Chapman pointed to a recent wrongful death lawsuit in New Jersey, which she and her partner Duane “Dog” Chapman, of Dog the Bounty Hunter-fame, traveled to New Jersey to support. In that case, 30-year-old Jules Black allegedly shot Christian Rodgers, 26, after being released without bail following a gun possession arrest. Though Black’s attorneys maintain their client’s innocence, Rodgers’ mother blamed bail reform for her son’s death. According to the Associated Press, it’s at least the second such lawsuit being supported by the for-profit bond industry.

Chapman also pointed to the case of Christopher Wilson, a convicted sex offender reportedly released after being accused of trying to solicit sex from a 12-year-old. Together, she said, these cases are representative of the types of people pre-trial release can put back on the streets.

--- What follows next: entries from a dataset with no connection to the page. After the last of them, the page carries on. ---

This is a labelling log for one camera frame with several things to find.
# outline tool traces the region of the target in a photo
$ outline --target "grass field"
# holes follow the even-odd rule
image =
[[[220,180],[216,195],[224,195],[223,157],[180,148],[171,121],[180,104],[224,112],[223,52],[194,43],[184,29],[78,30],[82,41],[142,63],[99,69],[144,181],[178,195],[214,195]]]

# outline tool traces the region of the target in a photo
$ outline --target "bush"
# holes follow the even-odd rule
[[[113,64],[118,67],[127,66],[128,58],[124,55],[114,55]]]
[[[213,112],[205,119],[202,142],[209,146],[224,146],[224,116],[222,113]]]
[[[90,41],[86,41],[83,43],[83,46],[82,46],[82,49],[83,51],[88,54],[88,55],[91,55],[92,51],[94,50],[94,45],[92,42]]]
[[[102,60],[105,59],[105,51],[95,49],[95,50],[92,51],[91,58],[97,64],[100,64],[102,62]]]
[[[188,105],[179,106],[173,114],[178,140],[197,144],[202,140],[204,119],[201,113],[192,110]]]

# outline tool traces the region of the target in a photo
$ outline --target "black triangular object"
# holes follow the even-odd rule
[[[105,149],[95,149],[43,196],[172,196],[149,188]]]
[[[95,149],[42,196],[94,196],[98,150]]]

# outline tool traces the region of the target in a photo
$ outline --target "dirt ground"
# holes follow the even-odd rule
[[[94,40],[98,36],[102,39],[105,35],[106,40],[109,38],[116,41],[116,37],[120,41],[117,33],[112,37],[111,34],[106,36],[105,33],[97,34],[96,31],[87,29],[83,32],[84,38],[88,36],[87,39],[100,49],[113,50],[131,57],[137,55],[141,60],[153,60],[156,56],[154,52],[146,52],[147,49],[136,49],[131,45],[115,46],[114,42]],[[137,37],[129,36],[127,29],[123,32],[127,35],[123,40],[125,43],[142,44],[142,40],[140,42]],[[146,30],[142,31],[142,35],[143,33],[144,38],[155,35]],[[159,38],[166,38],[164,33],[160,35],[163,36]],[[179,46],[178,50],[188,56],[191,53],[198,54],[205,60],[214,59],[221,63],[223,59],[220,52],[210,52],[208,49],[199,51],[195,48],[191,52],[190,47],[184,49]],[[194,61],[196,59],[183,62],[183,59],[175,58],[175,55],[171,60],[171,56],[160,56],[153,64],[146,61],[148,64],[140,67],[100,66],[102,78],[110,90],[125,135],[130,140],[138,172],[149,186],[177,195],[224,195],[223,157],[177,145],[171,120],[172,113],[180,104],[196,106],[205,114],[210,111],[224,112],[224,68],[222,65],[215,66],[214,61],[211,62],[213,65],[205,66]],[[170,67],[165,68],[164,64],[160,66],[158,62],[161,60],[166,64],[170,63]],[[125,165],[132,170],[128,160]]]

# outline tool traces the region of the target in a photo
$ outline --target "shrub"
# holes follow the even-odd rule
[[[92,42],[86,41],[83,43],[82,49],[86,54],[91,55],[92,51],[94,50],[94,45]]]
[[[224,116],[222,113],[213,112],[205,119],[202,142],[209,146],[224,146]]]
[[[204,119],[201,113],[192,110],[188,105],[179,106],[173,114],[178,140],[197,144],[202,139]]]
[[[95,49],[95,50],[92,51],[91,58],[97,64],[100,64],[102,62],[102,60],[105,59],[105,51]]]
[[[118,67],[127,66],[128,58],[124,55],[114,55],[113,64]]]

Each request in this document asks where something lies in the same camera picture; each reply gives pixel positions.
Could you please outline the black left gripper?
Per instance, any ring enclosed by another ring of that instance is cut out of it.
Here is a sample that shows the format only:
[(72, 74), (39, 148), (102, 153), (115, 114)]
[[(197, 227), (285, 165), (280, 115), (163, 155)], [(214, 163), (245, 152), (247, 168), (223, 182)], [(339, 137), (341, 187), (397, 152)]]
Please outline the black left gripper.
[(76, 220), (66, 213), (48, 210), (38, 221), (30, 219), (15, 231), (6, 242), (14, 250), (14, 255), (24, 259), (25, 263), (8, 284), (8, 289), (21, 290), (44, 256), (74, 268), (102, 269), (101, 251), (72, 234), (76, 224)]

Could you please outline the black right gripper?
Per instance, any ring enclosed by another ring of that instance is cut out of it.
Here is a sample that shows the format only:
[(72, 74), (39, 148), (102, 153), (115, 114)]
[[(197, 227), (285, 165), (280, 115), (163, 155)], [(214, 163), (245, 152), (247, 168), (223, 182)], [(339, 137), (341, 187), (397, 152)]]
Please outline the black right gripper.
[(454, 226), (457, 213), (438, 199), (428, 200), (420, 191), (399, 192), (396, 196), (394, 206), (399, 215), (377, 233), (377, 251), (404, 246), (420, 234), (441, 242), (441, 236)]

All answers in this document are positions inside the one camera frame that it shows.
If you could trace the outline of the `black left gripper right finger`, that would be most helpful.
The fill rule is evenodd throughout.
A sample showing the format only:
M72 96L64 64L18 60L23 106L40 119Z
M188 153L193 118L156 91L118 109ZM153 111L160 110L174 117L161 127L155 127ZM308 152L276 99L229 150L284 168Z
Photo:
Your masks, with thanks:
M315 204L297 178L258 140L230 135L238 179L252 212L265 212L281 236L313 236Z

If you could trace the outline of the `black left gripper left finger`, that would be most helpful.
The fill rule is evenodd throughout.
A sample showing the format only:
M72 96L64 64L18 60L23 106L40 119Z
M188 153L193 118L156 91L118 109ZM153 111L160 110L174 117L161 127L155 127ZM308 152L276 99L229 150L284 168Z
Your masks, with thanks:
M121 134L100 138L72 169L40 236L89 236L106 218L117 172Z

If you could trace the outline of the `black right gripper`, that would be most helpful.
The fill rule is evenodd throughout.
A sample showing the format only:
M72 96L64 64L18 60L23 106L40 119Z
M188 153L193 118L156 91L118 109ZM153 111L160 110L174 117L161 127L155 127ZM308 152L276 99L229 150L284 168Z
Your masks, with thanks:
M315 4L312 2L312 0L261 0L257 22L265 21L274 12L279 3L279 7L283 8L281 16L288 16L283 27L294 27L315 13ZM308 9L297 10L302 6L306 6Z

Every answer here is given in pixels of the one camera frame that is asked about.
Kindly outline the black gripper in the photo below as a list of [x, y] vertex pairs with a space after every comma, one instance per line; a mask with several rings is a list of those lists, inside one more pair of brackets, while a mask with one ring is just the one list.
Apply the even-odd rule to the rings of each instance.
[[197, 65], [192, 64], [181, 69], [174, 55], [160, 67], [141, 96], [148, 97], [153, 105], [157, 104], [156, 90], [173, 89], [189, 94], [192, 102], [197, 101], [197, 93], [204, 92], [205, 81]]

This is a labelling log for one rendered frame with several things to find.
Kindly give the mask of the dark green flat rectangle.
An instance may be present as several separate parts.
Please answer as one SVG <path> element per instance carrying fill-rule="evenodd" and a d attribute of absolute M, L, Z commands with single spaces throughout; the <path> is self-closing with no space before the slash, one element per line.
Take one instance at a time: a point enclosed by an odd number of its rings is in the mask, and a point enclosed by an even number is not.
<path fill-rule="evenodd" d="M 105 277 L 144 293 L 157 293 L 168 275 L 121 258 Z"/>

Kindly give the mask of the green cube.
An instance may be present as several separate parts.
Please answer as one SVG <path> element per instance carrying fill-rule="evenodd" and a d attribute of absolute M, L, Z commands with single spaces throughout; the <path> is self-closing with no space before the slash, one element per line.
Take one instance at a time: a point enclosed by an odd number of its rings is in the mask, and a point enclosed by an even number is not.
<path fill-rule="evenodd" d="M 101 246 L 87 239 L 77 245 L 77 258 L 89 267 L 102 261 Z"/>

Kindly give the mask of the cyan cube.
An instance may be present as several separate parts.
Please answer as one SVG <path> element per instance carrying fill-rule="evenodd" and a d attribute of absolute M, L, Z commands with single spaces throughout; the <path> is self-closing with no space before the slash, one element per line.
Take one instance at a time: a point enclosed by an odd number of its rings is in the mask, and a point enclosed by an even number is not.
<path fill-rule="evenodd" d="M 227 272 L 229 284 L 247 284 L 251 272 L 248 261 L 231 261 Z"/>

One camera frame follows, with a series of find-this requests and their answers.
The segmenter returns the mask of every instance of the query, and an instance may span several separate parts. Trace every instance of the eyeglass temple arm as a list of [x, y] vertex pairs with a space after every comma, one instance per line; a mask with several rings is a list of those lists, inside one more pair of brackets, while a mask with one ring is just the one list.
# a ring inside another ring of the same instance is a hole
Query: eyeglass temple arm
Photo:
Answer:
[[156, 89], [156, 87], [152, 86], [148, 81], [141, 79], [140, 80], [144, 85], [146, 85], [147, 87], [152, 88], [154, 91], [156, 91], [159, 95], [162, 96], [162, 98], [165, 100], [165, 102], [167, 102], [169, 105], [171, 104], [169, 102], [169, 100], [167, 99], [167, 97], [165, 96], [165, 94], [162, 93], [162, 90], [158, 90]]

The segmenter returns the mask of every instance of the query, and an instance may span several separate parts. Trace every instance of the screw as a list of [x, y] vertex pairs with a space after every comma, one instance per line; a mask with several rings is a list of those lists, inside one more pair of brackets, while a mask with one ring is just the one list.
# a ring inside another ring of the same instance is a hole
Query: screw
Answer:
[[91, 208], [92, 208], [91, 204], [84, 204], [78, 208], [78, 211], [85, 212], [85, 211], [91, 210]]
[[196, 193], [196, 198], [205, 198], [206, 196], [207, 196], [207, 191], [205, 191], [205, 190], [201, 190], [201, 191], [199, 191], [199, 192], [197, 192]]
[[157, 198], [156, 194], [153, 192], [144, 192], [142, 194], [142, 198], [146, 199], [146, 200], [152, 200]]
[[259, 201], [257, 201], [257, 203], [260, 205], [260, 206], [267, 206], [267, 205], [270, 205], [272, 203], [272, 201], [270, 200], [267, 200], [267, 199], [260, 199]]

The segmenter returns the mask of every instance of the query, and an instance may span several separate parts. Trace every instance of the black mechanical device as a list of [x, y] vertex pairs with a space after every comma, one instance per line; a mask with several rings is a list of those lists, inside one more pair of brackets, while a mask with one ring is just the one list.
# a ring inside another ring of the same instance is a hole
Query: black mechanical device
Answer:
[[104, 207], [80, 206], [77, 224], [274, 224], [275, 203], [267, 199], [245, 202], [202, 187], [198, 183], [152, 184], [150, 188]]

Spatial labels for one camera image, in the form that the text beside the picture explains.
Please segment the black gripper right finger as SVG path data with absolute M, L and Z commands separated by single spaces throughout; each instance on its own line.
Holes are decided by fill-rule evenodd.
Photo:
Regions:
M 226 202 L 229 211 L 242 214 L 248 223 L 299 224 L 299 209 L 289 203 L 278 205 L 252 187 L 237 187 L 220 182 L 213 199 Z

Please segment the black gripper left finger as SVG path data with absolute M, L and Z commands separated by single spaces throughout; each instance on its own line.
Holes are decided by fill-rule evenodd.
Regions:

But defenders of bail reform characterize such cases as relatively anecdotal, and point to the fact that people who are released on cash bail commit crimes upon their release as well. New Jersey state judiciary data reported by NJ.com suggests that nearly 12% of people who posted bail under the pre-reform system were charged with a new offense while awaiting trial.

In any case, expanding pre-trial release is far from a silver bullet. In an interview in February with New Jersey Advance Media, published shortly after the laws went into effect, prosecutors, defenders and court administrators characterized New Jersey’s new bail system as a success — while also conceding tweaks to the policy might be necessary. Later, in May, for example, the New Jersey Supreme Court adopted tighter restrictions for multiple offenders and people accused of gun crimes.

One possible solution — at least for those nonviolent offenders the state simply hopes will show up for a court date? There’s evidence providing more services, like transportation and text message reminders, is effective and far cheaper: A recent Human Rights Watch study found that incarcerating someone is about 19 times more expensive than probationary services.

Yet another idea, as Cherise Fanno Burdeen, chief executive of the Pretrial Justice Institute, wrote to the New York Times, is to “replace money bail with evidence-based risk assessments, based on the data that best predicts court appearance and likelihood of rearrest before trial.”

Alas, until a compromise is found, victims of high bail like Mays, Williams, Browder, Christina and others may continue to suffer consequences to their families, finances, livelihoods and even lives.